**TASK TO COMPLETE**
Go through the data below and copy each line where the word "between" occurs.

───── RECORDS SHOWN ─────

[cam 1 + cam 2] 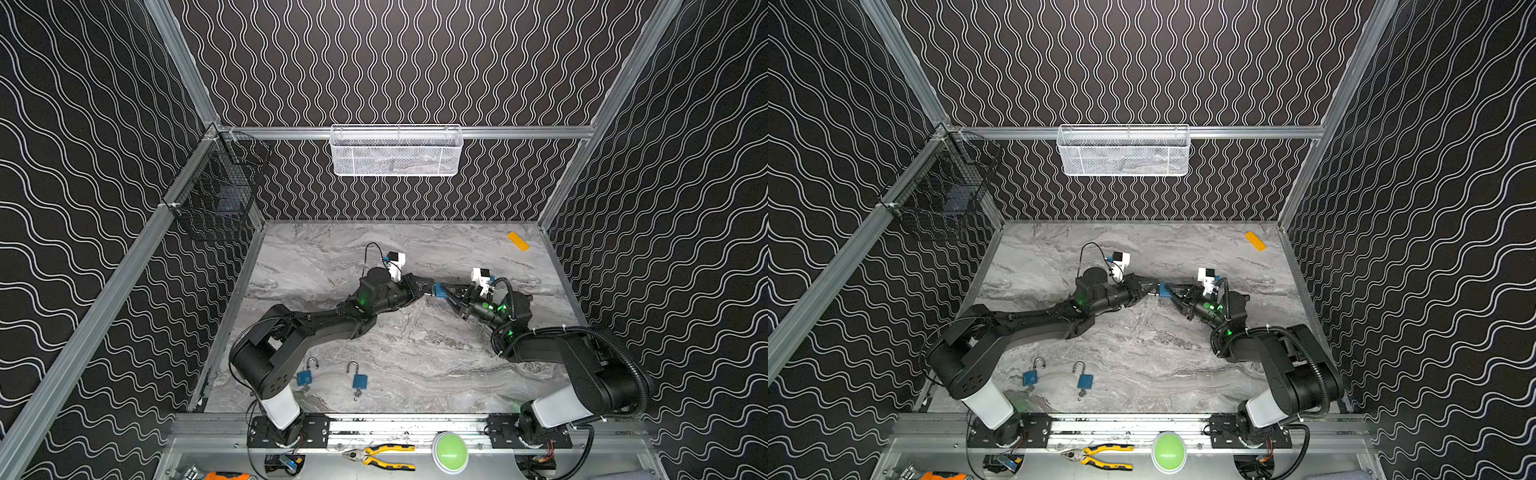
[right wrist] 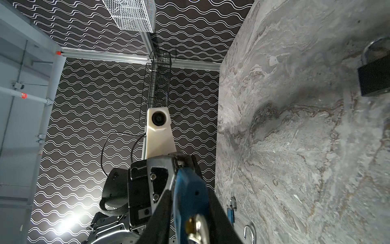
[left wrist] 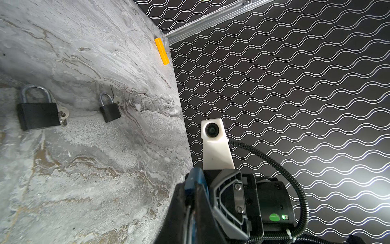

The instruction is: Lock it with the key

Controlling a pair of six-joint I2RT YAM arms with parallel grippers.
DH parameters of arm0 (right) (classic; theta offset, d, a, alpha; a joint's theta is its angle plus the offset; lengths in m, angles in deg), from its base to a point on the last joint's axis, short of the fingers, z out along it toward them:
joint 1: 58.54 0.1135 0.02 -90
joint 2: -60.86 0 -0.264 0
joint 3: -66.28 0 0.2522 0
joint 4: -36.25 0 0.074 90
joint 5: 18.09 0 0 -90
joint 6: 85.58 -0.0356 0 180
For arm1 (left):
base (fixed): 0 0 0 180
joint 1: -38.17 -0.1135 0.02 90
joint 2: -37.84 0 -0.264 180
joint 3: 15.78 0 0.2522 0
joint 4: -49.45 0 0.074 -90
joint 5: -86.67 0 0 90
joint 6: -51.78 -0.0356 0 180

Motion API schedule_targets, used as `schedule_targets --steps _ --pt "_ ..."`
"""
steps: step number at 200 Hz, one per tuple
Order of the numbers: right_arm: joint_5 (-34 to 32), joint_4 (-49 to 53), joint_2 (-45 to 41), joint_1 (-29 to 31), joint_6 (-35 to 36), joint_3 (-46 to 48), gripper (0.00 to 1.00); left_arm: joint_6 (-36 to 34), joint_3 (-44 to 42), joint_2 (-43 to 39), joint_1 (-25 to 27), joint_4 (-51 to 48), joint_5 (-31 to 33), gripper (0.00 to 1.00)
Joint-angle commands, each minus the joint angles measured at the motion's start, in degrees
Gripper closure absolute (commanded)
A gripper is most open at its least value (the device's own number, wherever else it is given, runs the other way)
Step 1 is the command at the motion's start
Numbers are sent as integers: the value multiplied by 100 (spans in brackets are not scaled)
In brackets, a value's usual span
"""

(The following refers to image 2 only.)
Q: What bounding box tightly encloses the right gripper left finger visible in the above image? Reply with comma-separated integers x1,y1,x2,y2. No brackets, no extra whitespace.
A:
137,190,172,244

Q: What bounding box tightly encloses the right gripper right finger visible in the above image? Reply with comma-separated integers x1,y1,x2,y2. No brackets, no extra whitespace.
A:
208,189,242,244

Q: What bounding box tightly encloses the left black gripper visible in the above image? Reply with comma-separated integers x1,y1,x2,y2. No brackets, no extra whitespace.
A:
128,154,202,229

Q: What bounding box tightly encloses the blue padlock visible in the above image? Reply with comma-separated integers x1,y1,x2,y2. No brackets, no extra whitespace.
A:
226,196,237,226
243,225,257,244
173,167,211,244

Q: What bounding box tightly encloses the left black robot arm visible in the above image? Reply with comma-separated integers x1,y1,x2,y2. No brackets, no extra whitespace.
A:
87,129,211,244

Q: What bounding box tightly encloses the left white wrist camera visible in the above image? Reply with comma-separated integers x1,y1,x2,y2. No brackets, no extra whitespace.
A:
144,107,177,159

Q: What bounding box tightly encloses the black wire basket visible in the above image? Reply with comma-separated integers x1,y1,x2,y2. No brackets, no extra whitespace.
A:
139,48,172,126

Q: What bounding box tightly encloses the white wire basket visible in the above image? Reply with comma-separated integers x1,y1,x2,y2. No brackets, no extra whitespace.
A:
103,0,156,33

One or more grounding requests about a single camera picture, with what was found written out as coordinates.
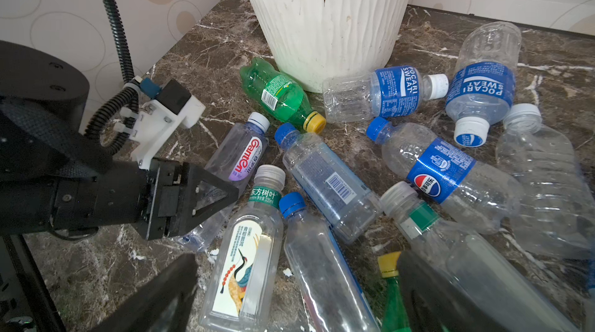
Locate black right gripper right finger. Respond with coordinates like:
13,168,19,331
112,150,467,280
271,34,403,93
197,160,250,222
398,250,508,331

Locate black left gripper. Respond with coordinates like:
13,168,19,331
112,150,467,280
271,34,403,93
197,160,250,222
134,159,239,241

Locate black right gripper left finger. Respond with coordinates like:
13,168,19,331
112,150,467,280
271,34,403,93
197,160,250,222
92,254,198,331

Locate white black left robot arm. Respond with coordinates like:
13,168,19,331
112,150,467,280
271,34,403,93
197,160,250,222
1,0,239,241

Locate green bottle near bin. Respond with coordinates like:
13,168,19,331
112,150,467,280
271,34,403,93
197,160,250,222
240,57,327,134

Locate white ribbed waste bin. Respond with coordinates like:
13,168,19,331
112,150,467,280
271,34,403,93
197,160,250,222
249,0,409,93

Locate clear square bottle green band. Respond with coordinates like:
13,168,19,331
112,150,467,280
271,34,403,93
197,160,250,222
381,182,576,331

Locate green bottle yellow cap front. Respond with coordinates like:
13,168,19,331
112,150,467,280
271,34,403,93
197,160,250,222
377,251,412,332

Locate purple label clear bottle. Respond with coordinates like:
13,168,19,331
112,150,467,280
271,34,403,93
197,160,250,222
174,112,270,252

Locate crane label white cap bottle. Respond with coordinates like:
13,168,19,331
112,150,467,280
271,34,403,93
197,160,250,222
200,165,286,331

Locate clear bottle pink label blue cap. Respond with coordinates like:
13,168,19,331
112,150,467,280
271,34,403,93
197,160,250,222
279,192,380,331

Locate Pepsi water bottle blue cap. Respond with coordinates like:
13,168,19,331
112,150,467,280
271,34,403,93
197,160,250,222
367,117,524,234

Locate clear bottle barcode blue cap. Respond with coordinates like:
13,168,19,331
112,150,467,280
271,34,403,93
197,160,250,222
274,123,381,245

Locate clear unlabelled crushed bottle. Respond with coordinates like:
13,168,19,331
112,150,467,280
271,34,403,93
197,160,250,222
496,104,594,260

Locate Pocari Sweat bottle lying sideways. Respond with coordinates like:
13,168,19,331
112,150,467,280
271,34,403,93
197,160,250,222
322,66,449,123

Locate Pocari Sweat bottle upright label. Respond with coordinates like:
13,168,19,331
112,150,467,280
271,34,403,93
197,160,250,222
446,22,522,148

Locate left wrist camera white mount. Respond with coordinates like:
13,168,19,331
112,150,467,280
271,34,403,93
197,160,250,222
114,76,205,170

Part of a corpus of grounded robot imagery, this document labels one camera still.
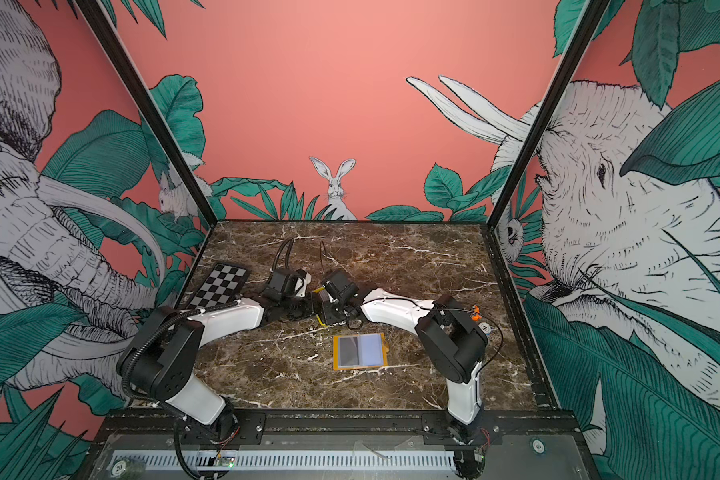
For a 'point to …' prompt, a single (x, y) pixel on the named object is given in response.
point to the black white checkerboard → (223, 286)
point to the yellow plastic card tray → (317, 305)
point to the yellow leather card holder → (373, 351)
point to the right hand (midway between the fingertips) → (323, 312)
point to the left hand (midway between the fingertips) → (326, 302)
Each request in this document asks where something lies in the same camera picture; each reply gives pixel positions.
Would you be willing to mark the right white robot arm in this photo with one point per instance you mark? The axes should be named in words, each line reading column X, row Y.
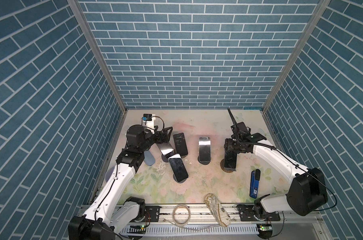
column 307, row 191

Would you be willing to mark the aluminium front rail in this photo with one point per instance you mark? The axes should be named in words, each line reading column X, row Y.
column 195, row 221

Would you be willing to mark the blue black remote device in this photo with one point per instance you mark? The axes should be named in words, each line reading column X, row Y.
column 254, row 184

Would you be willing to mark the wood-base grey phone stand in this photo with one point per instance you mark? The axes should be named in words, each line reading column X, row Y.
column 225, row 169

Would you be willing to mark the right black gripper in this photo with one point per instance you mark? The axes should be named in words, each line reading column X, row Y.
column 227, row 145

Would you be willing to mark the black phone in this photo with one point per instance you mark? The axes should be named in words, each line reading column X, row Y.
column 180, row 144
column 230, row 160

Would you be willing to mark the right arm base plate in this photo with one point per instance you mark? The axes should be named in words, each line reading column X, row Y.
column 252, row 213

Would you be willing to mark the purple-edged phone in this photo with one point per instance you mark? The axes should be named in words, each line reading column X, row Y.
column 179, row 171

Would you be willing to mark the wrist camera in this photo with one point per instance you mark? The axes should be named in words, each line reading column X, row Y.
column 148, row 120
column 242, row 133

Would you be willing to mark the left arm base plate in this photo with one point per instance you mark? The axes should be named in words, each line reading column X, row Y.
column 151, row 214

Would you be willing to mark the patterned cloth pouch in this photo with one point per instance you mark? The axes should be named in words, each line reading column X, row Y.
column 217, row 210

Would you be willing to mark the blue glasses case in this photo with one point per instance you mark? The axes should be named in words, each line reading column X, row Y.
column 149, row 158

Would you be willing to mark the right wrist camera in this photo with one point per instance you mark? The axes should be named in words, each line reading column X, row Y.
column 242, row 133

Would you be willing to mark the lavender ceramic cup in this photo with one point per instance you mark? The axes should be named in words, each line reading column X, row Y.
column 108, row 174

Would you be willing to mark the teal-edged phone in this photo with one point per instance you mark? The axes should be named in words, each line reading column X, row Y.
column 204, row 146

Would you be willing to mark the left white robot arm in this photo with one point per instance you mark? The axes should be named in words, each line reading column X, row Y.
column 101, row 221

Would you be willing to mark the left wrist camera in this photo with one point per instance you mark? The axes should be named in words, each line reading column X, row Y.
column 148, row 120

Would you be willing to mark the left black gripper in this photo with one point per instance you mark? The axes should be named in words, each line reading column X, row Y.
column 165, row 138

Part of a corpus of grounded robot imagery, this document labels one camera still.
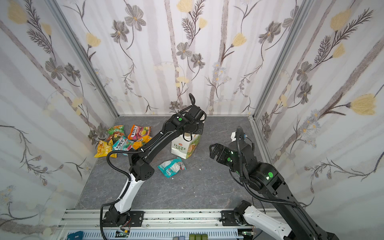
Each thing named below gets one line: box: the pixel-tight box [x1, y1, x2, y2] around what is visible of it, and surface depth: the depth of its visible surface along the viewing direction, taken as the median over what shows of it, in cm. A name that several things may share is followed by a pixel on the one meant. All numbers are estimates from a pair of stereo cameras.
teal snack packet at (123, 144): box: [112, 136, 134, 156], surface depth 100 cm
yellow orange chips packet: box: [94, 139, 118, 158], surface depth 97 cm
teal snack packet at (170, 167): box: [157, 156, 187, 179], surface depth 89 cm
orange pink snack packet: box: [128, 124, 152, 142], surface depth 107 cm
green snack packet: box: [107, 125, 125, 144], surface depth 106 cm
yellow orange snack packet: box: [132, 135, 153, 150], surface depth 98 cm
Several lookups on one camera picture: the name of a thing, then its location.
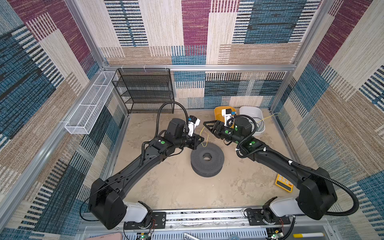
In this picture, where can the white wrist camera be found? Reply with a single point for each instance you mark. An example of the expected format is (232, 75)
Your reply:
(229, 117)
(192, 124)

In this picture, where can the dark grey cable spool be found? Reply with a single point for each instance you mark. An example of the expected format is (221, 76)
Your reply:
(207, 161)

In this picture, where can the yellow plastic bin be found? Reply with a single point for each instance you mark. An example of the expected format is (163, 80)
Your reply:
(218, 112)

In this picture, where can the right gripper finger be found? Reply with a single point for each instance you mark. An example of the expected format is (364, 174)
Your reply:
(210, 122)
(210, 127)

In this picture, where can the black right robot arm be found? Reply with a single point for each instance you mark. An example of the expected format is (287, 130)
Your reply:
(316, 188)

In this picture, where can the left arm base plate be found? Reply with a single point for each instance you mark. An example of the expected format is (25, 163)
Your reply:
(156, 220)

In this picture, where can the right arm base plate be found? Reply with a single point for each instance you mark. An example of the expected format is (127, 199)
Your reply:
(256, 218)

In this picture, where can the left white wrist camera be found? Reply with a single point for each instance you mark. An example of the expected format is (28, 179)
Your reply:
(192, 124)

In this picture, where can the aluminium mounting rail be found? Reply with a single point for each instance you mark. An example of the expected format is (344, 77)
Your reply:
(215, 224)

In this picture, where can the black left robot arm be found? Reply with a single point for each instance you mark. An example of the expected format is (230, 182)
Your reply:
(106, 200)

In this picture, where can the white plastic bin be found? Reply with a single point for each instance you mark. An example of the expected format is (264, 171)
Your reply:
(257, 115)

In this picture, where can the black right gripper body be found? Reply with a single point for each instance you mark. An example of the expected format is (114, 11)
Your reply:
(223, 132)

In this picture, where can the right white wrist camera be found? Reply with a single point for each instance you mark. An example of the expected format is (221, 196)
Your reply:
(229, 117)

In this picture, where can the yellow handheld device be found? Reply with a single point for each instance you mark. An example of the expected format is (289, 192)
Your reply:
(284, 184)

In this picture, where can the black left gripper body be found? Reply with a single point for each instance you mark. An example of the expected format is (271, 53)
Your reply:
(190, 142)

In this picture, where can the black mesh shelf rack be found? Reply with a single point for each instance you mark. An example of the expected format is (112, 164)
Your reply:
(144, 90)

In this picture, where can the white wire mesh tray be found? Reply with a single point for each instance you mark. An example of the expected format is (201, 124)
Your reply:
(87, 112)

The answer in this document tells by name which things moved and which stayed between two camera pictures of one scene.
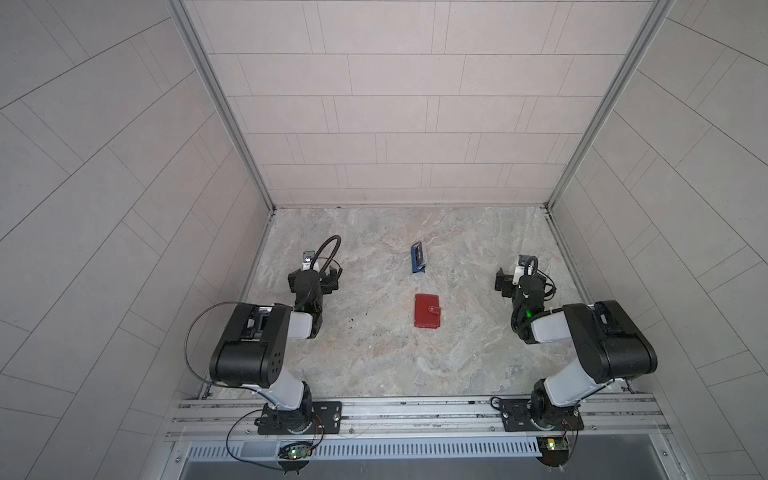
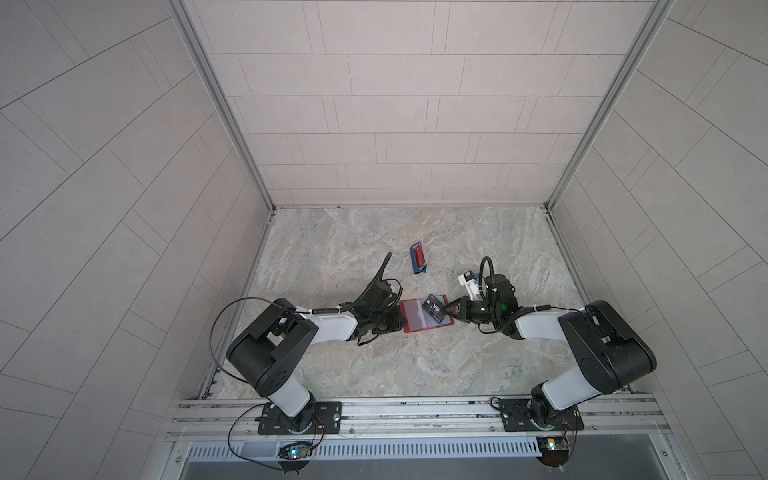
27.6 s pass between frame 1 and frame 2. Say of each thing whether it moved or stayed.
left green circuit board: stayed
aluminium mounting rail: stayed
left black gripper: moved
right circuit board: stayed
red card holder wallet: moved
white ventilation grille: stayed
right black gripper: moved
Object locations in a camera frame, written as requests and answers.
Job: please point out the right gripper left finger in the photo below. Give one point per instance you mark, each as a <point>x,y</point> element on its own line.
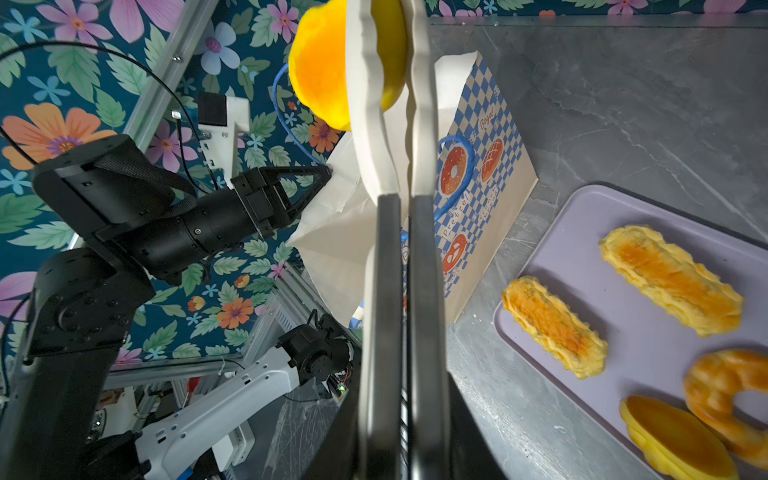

─────

**ANSWER SPACE**
point to the right hand (midway between the fingertips) → (323, 312)
point to the left hand (midway between the fingertips) → (326, 302)
The answer in this document tells by name which things moved and which stayed between two camera pictures of one scene.
27.6 s pass between frame 1 and frame 2. Say of each thing whether it moved or stayed.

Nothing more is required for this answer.